* [The task]
Show all the lines in the data below that include the word "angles".

++++++++++++++++++++

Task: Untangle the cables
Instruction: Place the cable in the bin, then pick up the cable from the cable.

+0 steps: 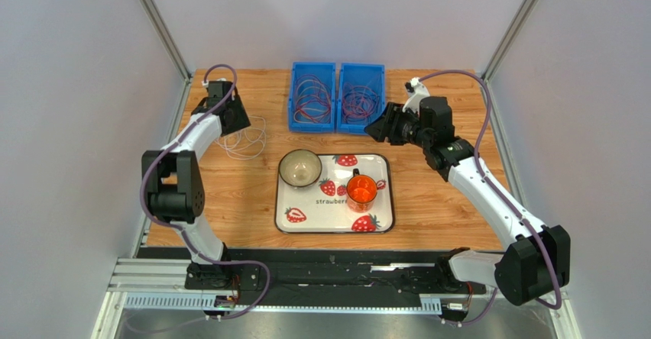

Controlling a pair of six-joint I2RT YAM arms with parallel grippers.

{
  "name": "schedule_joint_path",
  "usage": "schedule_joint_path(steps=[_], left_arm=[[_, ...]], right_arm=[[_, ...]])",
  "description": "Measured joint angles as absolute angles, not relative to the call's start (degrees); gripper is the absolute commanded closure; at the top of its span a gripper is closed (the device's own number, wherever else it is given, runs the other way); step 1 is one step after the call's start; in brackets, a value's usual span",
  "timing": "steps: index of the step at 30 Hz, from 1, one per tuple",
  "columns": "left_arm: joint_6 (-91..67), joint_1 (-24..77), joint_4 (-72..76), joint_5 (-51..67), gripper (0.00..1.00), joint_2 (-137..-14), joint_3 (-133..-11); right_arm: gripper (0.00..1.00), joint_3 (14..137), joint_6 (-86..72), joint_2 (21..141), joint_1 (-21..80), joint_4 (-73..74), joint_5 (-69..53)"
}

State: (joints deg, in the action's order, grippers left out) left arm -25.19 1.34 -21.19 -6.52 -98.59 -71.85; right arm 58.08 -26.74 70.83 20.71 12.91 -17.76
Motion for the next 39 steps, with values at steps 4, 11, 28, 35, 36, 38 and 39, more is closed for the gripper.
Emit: schedule_joint_path(steps=[4,11,28,35,36,38,39], left_arm=[[-22.31,1.34,-21.80,-6.55,0.44,-105.49,-76.25],[-19.64,1.34,-24.32,-6.76,0.47,-110.48,-80.29],[-18.92,1.32,-34.48,-7.60,0.60,-119.81,-91.00],[-18.68,1.06,-36.12,-7.62,1.00,-120.16,-91.35],[-18.59,1.04,-36.25,-7.62,1.00,-120.16,-91.46],[-18.52,1.02,-36.42,-7.62,1.00,-120.16,-91.50],[-18.57,1.02,-36.53,-7.60,1.00,-120.14,-91.53]], right_arm=[[0.45,58.04,-26.76,70.76,21.15,12.93,-18.83],[0.45,58.04,-26.76,70.76,22.04,12.99,-20.21],[0.45,58.22,-26.76,71.26,22.48,13.23,-21.15],[0.45,58.61,-26.76,72.31,22.90,13.56,-21.12],[0.45,58.61,-26.76,72.47,23.07,13.74,-21.12],[0.45,58.63,-26.74,72.73,23.20,14.04,-21.10],[0.45,58.65,-26.74,72.79,23.24,14.11,-21.10]])
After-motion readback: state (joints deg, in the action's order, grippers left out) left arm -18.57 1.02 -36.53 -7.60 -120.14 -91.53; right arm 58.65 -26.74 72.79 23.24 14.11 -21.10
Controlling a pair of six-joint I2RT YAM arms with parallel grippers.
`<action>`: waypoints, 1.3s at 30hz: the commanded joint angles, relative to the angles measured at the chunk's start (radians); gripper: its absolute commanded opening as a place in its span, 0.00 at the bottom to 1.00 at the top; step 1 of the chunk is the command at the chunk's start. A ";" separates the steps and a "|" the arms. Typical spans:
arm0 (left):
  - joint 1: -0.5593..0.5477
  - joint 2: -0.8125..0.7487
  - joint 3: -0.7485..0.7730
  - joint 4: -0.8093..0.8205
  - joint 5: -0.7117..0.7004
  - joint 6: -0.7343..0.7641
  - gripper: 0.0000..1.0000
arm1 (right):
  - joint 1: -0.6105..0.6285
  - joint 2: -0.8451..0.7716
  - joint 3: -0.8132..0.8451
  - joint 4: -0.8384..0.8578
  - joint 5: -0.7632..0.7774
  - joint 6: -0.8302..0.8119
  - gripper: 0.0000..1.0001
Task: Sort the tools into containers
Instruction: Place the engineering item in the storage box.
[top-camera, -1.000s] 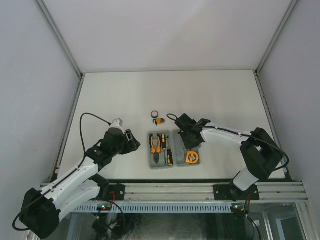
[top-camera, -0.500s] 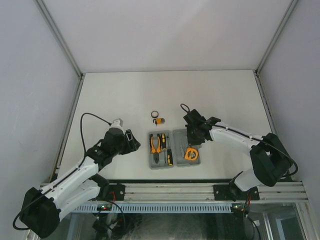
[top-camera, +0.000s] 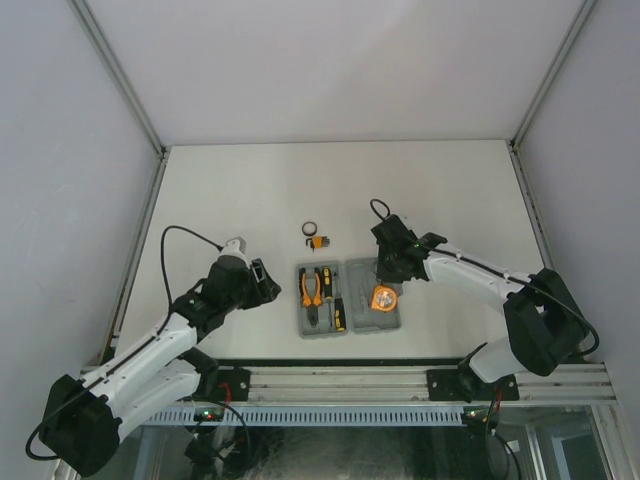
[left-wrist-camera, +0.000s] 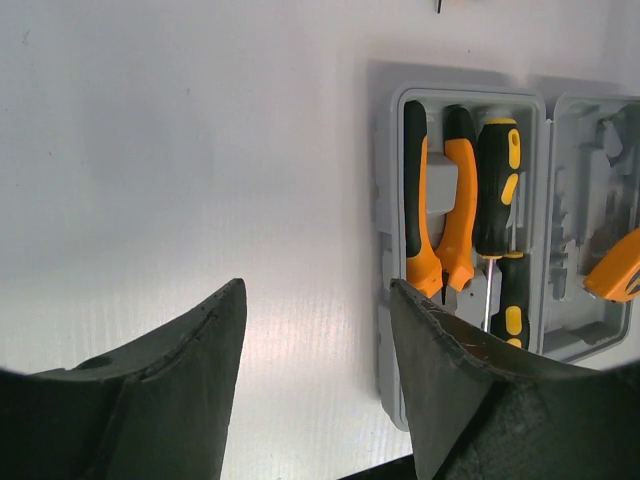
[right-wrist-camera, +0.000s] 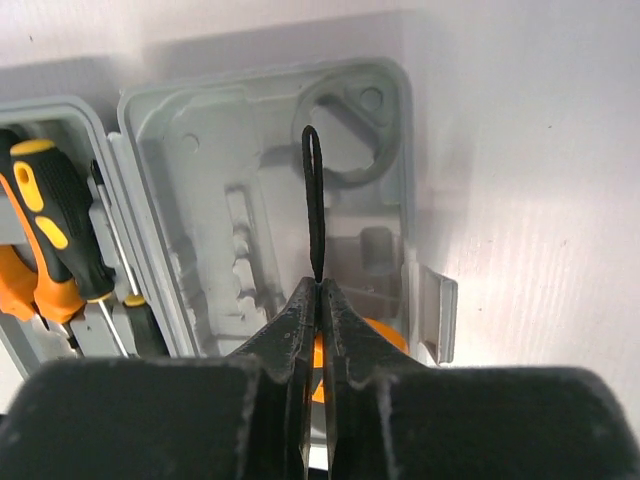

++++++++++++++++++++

* [Answer for the task]
  "description": "Measured joint angles as absolute angles, not relative to the call's start (degrees); gripper is the absolute commanded closure; at the top of its span a gripper is closed (the device's own number, wherever else it is given, runs the other way); step 1 is one step after the call's start; in brackets, a value's usual span",
`<action>`: waypoints, 1.3s at 30hz: the commanded joint angles, relative to the angles measured at the chunk's start (radians); gripper: its absolute commanded opening as a place in its span, 0.00 at the bottom to 1.00 at the top; step 1 of the chunk is the command at the chunk's start. A ";" separates the steps and a "|" the arms. Typical spans:

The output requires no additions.